The Nominees for Shareholder Choice have absolutely no
preconceived agenda, despite suggestions by Target to the
contrary. We share one common goal which is to act in the best
interests of all shareholders by overseeing the management of
Target for the purpose of creating long-term value for all
stakeholders. Pershing Square has no agreements, understandings,
or arrangements with the Nominees for Shareholder Choice, other
than they have agreed, if elected, to serve on the board.

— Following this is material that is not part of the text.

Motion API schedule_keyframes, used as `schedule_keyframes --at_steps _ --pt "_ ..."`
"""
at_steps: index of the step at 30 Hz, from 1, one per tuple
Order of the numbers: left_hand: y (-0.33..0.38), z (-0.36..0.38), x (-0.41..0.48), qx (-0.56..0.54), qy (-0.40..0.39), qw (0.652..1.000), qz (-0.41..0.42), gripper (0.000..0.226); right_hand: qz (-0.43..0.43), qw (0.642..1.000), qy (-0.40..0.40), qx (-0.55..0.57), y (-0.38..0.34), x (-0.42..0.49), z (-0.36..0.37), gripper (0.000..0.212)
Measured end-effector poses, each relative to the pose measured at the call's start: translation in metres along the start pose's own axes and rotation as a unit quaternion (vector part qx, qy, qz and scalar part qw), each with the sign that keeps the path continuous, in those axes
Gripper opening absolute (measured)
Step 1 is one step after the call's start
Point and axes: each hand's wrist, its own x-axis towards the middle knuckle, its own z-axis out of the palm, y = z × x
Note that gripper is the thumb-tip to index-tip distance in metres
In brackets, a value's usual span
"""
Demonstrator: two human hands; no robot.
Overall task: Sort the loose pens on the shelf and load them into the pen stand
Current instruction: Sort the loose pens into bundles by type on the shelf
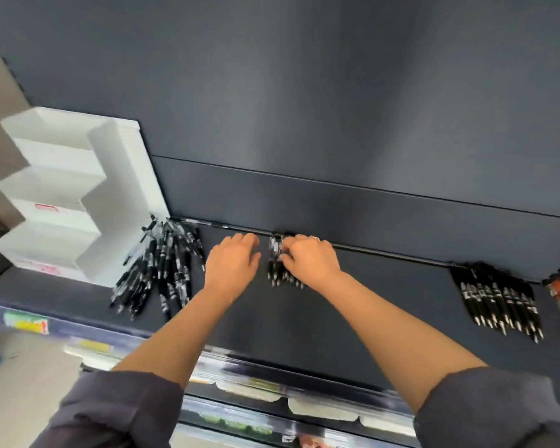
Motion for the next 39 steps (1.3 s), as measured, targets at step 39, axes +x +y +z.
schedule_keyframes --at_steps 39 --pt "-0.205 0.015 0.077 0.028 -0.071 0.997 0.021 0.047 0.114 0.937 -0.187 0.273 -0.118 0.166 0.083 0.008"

Pershing Square has also agreed to cover any costs these
nominees incur as a result of the proxy contest. If the Nominees
for Shareholder Choice are elected to the board, they will
represent the interests of all shareholders using their own
independent business judgment, gained over decades of experience
managing leading retail, credit card, and real estate companies,
or, in the case of Ron Gilson, as a director of the American
Century mutual funds, and from his research and teaching on
corporate governance.
Compare
the Nominees for Shareholder Choice
with the Incumbent Directors
While each director will be elected by a plurality of votes at
the Annual Meeting, we thought you would find it helpful to
compare each of the Nominees for Shareholder Choice directly
with an incumbent nominee. We urge you to compare and contrast
each of the candidates with one another for their acumen,
relevance of their experience, and their degree of independence.
Jim
Donald versus Mary Dillon
Mary N. Dillon, a Target incumbent nominee, is Executive Vice
President and Global Chief Marketing Officer for
McDonalds, the fast food restaurant company. While
Ms. Dillon may be an experienced marketing executive, we do
not think that Target needs help in marketing. Despite what
Target has implied in a recent letter, shareholders should not
be misled into thinking that Ms. Dillon is a grocery store
operator. While Ms. Dillon is considered to be independent
by the Target board, we note that according to Targets
proxy, Target does business with McDonalds.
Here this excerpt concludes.